Lane and Speed-Keeping

To investigate lane and speed-keeping performance, separate ANCOVAs were computed for (i) deviations from the ideal line, and (ii) the number of direction changes (reflecting lane keeping), as well as (iii) deviations from the speed limit, and (iv) changes in the accelerator pedal (reflecting speed-keeping). The navigation assistance condition (standard, contrast modifier, and personal-relevant modifier) was entered as a between-subjects factor and the navigation phase (with vs. without navigation assistance) was computed as repeated measures. The NASA-TLX mental demand subscales for the first and second navigation phase were entered as covariates.

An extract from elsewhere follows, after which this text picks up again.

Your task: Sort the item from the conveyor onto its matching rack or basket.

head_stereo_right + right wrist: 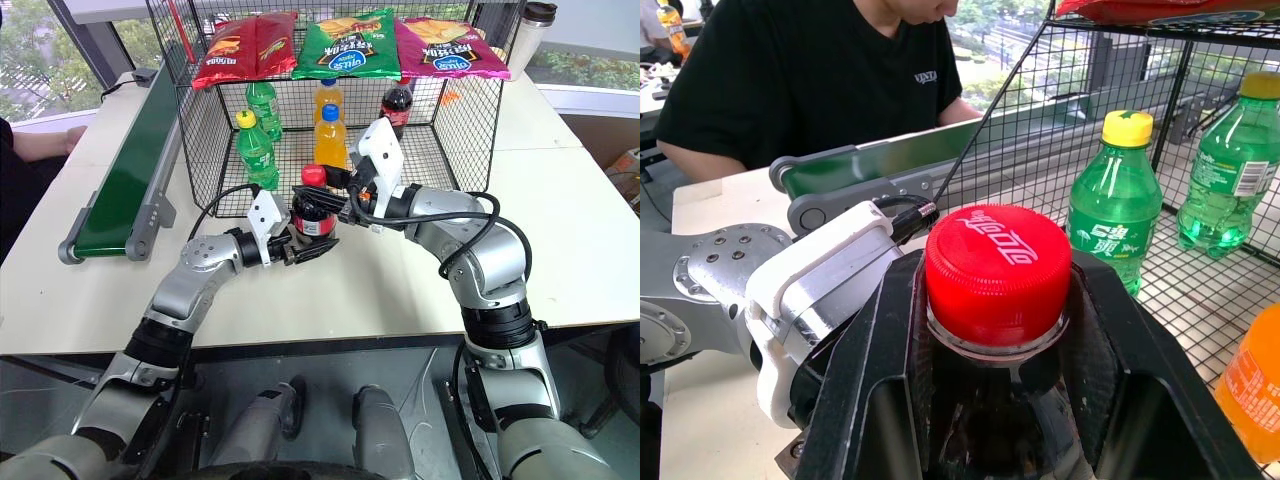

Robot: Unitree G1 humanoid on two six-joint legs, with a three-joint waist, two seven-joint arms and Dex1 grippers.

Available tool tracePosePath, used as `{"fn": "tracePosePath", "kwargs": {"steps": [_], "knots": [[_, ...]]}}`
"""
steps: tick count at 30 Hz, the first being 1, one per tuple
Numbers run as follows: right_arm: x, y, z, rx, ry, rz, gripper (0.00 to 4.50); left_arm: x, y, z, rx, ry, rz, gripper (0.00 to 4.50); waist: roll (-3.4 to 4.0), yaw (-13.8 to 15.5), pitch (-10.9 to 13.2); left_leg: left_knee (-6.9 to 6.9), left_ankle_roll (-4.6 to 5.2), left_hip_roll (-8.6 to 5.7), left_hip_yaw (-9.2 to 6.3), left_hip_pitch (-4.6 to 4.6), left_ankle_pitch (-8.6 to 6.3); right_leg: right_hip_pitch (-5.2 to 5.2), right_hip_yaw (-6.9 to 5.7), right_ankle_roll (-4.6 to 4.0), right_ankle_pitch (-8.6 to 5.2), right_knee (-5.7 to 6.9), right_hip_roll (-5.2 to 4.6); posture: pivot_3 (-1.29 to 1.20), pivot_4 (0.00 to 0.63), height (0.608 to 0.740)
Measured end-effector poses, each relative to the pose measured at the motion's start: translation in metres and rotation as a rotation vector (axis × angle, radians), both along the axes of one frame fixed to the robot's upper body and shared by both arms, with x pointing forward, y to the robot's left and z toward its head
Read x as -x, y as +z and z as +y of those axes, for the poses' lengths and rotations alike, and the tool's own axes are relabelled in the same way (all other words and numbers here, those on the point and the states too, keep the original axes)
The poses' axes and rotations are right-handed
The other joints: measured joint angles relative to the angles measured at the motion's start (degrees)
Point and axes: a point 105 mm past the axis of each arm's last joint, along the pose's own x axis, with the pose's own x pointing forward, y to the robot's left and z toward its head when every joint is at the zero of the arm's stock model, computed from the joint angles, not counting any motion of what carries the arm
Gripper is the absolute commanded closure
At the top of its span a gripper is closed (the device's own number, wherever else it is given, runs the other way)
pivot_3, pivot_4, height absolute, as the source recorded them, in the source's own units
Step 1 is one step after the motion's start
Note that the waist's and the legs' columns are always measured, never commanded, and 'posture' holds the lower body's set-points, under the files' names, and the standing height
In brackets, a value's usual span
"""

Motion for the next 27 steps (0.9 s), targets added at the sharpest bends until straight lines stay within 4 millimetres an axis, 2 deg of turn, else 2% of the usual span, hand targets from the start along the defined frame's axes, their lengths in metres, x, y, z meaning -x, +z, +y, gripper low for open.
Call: {"fn": "tracePosePath", "kwargs": {"steps": [1, 2, 4, 13, 15, 17, 23, 27], "knots": [[0.000, 0.000, 0.000, 0.000, -0.001, 0.002, 3.35, 0.000, 0.000, 0.000, -0.001, 0.002, 0.002, 1.62, 0.00, 0.00, 0.00, 0.00, 0.00, 0.00, 0.00, 0.00, 0.00, 0.00, 0.00, 0.00, 0.00, 0.00, 0.00, 0.00, 0.150, 0.738], [0.000, 0.000, 0.000, 0.000, -0.002, 0.002, 3.35, 0.000, 0.000, 0.000, -0.001, -0.002, 0.004, 0.60, 0.00, 0.00, 0.00, 0.00, 0.00, 0.00, 0.00, 0.00, 0.00, 0.00, 0.00, 0.00, 0.00, 0.00, 0.01, 0.00, 0.150, 0.738], [-0.002, -0.001, -0.001, 0.003, -0.015, 0.006, 3.35, 0.001, 0.001, -0.001, 0.010, -0.014, 0.005, 0.09, 0.00, 0.00, 0.00, 0.01, 0.00, 0.00, 0.00, 0.00, 0.00, 0.00, 0.00, 0.00, 0.00, 0.00, 0.01, 0.00, 0.150, 0.738], [-0.009, -0.005, -0.004, -0.002, -0.039, 0.034, 3.35, 0.007, 0.000, 0.010, -0.016, -0.003, 0.041, 0.09, 0.00, -0.13, 0.00, 0.01, 0.00, 0.00, 0.01, 0.02, 0.00, 0.00, 0.01, 0.00, 0.00, 0.03, 0.00, 0.00, 0.150, 0.738], [-0.021, -0.006, -0.013, -0.001, -0.111, 0.039, 3.35, 0.008, -0.002, 0.018, -0.018, 0.026, 0.051, 0.09, 0.00, -0.07, 0.00, 0.01, 0.00, 0.00, 0.00, 0.03, 0.00, 0.01, 0.00, -0.01, 0.00, 0.04, 0.01, 0.00, 0.150, 0.738], [-0.039, -0.002, -0.030, -0.012, -0.230, 0.026, 3.35, 0.014, -0.006, 0.019, -0.019, 0.025, 0.064, 0.09, 0.00, 0.08, 0.00, 0.03, 0.00, -0.03, 0.01, 0.02, 0.00, 0.01, 0.00, -0.04, -0.02, 0.04, 0.00, 0.00, 0.150, 0.738], [-0.080, 0.023, -0.070, -0.064, -0.476, -0.048, 3.35, 0.019, -0.016, 0.025, -0.001, 0.112, 0.090, 0.09, 0.01, 0.00, 0.00, 0.01, 0.00, -0.02, 0.03, 0.05, 0.01, 0.02, 0.02, -0.01, 0.00, 0.04, 0.01, 0.00, 0.150, 0.738], [-0.103, 0.020, -0.095, -0.063, -0.623, -0.062, 3.35, 0.017, -0.015, 0.024, 0.024, 0.177, 0.084, 0.09, 0.01, 0.03, 0.00, 0.02, 0.01, -0.02, 0.03, 0.05, 0.02, 0.02, 0.02, -0.01, 0.01, 0.06, 0.03, 0.00, 0.150, 0.738]]}}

The results demonstrated no main effect or interaction of the covariates with any other factor (all ps > 0.22). The deviation from the ideal line [F(1,41) = 0.326, p = 0.571; η2 = 0.008] and the number of direction changes [F(1,41) = 0.108, p = 0.305; η2 = 0.026] was comparable in both navigation phases. There was no impact of instruction condition on the deviation from the ideal line [F(2,41) = 0.869, p = 0.427; η2 = 0.041] or the number of direction changes [F(2,41) = 0.150, p = 0.861; η2 = 0.007] and none of the interaction terms reached significance (ps > 0.842) indicating that lane-keeping behavior was comparable for both navigation phases when mental demand was accounted for. With only slightly higher deviations from the speed limit during the first (mean = 11.38 km/h, SD = 1.37) as compared to the second (mean = 10.97 km/h, SD = 1.38) navigation phase neither the instruction conditions [F(2,43) = 0.22, p = 0.80; η2 = 0.010] nor the navigation phase [F(2,41) = 0.429, p = 0.65; η2 = 0.021] were significant. The interaction term also failed to demonstrate an impact on speed deviations [F(2,43) = 0.36, p = 0.697; η2 = 0.017]. The number of changes by the accelerator pedal was comparable for the first and the second navigation phase [F(1,41) = 0.324, p = 0.57; η2 = 0.008] and neither the instruction conditions [F(2,43) = 0.24, p = 0.976; η2 = 0.001] nor the interaction of both factors reached significance [F(2,43) = 0.51, p = 0.609; η2 = 0.023].

Spatial Learning

Landmark Recognition

Landmark recognition performance was analyzed using ANCOVA with navigation assistance conditions (standard, contrast modifier, and personal-relevant modifier) as a between-subjects measure and landmark type (relevant, irrelevant, and novel) as a repeated measure entering the subscale mental demand of the NASA-TLX after the first navigation phase as a covariate.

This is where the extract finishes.